• _DATA EXTRACTS_
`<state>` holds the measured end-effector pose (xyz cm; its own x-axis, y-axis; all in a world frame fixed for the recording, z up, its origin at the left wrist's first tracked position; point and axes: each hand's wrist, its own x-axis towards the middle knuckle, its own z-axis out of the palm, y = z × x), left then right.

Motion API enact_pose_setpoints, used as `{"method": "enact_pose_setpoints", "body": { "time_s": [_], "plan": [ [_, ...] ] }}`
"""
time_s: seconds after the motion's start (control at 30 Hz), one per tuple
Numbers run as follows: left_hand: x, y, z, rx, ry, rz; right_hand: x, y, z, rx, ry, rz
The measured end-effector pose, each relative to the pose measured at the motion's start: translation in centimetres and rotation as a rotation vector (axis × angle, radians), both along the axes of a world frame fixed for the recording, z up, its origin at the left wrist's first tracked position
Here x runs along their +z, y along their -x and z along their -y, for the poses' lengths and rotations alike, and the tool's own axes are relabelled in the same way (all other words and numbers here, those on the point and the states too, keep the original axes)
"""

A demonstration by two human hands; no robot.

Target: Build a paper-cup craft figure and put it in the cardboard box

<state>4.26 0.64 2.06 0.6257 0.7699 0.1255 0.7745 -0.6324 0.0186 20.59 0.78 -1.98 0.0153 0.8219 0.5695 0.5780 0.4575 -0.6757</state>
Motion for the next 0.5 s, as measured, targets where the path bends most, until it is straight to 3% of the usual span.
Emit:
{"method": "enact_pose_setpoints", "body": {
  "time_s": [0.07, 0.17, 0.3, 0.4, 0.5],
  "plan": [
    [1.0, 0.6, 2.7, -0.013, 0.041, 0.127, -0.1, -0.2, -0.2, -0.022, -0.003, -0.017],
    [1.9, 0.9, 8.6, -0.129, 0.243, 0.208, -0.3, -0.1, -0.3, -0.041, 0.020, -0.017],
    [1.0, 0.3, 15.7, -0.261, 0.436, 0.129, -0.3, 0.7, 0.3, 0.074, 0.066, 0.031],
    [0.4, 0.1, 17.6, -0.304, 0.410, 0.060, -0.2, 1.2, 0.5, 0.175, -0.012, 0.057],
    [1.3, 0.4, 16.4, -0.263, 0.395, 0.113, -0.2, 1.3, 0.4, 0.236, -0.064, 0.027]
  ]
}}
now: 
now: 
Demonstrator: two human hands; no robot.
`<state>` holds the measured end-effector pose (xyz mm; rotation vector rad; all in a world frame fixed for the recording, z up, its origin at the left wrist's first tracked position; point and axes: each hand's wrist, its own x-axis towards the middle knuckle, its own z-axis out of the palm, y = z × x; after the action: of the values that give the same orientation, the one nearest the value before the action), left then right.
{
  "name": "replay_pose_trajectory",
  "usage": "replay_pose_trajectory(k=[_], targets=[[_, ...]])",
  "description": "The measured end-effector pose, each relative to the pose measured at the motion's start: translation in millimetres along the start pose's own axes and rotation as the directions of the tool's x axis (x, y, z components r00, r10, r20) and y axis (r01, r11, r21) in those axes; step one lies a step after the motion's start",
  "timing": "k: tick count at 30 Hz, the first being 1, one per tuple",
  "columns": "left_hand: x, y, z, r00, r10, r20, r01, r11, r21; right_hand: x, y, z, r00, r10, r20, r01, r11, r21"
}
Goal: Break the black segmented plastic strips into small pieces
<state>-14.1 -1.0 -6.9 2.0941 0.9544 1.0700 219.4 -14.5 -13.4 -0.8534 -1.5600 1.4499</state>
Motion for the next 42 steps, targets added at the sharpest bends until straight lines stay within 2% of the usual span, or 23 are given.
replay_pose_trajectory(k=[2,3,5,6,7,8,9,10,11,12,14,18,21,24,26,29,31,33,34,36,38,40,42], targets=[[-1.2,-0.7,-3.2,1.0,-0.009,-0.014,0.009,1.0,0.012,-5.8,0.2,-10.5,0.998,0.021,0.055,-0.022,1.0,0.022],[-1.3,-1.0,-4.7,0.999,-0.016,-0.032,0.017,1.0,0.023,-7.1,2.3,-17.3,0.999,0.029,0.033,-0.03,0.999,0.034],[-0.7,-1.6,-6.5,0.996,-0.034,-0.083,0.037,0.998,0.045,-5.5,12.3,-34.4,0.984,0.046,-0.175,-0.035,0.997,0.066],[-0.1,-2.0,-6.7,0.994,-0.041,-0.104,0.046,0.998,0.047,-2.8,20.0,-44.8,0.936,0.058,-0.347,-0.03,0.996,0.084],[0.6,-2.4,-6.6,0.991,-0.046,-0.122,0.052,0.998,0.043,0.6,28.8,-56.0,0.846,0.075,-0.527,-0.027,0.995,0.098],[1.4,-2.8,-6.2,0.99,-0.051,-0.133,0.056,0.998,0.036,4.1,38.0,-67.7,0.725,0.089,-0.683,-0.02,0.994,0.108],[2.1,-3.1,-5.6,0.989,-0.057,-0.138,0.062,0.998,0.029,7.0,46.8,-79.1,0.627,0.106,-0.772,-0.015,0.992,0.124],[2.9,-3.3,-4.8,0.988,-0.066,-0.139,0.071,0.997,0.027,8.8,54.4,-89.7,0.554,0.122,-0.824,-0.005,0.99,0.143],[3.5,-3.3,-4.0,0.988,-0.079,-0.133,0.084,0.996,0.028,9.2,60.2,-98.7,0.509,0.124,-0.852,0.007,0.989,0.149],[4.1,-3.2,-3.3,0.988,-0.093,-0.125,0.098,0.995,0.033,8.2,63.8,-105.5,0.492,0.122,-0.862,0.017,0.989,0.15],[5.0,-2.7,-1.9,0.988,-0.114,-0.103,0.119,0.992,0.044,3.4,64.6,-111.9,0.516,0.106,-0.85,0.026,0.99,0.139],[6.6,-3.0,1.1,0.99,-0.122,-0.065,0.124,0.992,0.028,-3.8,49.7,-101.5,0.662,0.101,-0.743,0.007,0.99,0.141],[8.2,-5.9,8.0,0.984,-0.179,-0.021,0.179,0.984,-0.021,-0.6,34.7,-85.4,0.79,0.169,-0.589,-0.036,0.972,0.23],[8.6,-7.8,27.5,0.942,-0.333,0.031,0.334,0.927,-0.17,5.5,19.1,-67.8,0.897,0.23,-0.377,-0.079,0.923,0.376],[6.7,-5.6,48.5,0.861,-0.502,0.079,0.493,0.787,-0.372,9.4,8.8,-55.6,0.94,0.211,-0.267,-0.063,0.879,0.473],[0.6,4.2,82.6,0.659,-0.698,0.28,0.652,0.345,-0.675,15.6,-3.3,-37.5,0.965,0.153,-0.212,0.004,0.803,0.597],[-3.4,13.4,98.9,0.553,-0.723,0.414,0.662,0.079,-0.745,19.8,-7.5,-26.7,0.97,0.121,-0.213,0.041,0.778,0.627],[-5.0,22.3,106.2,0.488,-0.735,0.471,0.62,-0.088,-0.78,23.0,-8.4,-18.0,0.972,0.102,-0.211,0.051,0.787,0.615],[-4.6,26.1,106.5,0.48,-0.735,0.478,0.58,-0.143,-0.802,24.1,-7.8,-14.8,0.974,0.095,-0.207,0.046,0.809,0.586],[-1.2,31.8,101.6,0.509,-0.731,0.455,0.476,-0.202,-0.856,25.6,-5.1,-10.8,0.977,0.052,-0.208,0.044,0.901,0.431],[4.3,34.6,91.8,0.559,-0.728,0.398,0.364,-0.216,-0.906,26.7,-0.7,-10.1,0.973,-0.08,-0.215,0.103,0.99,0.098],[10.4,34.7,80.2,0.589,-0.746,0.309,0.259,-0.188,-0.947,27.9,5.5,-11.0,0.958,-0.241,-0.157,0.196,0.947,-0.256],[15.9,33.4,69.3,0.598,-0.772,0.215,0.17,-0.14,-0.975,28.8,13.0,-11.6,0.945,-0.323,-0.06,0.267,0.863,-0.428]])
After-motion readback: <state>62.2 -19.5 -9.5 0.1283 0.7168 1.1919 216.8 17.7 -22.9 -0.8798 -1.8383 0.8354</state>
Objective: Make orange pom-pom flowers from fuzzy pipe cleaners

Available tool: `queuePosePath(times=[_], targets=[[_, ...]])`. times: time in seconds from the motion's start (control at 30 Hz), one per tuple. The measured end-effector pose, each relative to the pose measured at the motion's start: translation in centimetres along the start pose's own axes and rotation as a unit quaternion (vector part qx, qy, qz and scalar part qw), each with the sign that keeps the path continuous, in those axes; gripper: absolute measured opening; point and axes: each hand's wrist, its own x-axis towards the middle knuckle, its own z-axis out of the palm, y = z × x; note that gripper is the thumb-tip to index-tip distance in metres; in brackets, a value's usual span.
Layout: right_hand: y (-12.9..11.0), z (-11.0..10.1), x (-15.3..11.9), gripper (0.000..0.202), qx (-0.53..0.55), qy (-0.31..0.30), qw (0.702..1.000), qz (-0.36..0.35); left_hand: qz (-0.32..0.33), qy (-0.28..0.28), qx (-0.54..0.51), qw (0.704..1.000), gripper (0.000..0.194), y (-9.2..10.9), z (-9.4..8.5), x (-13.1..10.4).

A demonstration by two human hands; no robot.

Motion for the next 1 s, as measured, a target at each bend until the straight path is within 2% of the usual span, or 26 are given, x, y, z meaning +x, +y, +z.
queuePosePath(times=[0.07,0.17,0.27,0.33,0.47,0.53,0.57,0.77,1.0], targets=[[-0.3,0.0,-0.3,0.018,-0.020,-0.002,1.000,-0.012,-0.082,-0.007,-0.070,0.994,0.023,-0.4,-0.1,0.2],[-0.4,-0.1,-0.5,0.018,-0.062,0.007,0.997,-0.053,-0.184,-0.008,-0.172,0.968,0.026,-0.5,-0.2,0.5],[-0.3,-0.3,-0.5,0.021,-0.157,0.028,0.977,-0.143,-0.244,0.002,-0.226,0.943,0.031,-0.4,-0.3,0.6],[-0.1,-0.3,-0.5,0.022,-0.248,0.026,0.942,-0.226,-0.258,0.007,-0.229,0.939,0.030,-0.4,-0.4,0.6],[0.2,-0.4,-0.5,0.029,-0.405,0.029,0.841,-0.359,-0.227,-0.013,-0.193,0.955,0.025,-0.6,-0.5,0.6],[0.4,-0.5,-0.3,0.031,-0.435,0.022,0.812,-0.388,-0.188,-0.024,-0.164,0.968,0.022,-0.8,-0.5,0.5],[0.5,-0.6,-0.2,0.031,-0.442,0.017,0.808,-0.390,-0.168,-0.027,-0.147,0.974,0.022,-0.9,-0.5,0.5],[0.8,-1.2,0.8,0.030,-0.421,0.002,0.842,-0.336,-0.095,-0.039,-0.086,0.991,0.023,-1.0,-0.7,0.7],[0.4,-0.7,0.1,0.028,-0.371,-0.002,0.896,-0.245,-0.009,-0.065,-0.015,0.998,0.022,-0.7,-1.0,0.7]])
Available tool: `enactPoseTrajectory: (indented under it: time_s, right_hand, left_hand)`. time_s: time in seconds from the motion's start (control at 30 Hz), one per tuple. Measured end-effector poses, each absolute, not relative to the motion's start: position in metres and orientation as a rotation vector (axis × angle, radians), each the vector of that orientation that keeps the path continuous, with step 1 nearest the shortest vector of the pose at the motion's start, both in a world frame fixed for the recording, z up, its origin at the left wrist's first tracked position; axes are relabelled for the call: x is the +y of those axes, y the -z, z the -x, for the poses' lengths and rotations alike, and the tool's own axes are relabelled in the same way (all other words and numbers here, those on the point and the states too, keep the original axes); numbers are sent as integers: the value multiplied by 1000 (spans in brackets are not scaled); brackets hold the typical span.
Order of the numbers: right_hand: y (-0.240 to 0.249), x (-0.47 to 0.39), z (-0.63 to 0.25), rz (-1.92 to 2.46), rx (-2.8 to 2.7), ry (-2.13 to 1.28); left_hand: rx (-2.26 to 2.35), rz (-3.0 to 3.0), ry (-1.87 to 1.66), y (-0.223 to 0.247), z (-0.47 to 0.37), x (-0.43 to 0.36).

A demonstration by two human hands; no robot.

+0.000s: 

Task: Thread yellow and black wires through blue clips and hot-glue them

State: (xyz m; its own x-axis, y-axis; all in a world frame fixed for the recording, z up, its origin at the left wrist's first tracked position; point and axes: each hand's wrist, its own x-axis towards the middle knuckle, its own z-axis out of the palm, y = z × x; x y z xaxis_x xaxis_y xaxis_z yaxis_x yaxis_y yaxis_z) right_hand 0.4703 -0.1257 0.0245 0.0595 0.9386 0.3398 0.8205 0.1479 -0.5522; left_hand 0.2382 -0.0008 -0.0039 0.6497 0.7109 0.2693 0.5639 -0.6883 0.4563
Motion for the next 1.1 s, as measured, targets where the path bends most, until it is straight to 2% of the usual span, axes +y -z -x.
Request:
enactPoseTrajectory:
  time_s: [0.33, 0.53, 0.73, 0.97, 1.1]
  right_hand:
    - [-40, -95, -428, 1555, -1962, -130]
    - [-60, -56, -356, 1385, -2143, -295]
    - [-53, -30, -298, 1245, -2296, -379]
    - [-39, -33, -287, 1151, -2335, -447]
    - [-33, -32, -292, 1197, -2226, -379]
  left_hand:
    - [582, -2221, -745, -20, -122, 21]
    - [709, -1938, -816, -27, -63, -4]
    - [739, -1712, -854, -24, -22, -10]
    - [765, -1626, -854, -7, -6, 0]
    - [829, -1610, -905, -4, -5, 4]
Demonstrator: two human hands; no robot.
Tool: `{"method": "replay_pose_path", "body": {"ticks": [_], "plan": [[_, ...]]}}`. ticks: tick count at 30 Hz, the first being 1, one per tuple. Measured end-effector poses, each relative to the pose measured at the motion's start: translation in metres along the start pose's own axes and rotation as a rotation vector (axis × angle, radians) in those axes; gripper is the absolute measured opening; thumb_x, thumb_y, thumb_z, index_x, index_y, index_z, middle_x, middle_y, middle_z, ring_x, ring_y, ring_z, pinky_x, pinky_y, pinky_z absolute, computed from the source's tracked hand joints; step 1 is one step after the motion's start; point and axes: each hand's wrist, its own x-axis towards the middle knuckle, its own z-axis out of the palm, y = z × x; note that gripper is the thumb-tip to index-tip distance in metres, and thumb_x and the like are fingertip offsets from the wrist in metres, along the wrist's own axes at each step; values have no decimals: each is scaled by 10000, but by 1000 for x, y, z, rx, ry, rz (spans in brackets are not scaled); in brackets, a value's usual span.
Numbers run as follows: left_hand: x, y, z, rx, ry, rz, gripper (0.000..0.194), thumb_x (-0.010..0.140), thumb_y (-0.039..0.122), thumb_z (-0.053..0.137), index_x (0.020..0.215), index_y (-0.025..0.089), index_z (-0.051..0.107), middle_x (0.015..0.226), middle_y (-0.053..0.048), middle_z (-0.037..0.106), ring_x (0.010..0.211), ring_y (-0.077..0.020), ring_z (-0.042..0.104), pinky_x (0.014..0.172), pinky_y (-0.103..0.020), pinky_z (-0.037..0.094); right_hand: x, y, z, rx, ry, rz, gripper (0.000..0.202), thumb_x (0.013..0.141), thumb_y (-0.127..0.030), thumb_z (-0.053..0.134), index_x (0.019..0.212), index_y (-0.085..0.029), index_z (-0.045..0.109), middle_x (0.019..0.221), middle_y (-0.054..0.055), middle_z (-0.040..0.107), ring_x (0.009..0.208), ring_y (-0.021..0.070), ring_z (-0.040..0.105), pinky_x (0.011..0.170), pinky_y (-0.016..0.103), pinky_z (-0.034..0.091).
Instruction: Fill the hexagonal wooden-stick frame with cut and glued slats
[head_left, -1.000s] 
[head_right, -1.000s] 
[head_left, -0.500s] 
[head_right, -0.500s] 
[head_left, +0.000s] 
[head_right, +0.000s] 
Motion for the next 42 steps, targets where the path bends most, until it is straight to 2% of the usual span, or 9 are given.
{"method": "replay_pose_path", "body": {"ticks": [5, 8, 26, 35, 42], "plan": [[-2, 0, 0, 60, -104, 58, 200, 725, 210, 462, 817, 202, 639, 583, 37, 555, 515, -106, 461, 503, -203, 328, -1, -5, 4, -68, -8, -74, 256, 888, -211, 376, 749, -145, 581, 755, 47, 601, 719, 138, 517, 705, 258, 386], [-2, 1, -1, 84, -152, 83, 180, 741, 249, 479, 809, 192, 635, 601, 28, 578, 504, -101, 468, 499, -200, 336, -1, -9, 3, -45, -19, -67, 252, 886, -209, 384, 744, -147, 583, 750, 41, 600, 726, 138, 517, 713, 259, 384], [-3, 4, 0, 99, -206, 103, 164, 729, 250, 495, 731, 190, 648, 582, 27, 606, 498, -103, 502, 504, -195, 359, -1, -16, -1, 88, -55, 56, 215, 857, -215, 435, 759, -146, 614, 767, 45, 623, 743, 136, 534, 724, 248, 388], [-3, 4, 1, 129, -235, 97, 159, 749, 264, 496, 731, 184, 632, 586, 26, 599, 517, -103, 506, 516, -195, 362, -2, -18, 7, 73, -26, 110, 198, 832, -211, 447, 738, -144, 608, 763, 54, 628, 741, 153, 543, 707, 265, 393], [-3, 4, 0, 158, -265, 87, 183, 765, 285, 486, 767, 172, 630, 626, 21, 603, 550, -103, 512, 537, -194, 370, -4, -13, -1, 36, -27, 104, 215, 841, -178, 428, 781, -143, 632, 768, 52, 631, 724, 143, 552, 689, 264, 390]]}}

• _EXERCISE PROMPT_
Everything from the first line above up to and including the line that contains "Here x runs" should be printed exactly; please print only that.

• _WORKED SOLUTION_
`<state>` holds the measured end-effector pose (xyz cm; its own x-axis, y-axis; all in a world frame fixed for the recording, z up, its origin at the left wrist's first tracked position; point and axes: each hand's wrist, its own x-axis towards the middle knuckle, its own z-axis out of the palm, y = z × x), left then right.

Motion API enact_pose_setpoints, used as `{"method": "enact_pose_setpoints", "body": { "time_s": [_], "plan": [ [_, ...] ] }}`
"""
time_s: seconds after the motion's start (control at 30 Hz), one per tuple
Numbers run as follows: left_hand: x, y, z, rx, ry, rz; right_hand: x, y, z, rx, ry, rz
The measured end-effector pose, each relative to the pose measured at the motion's start: translation in centimetres and rotation as a rotation vector (axis × angle, radians), both along the axes of a world frame fixed for the recording, z up, its origin at the left wrist's first tracked position
Here x runs along their +z, y along their -x and z along their -y, for the poses' lengths and rotations alike, and the tool's own axes are relabelled in the same way (all other words and numbers here, those on the point and the states too, keep the original axes)

No more output is needed.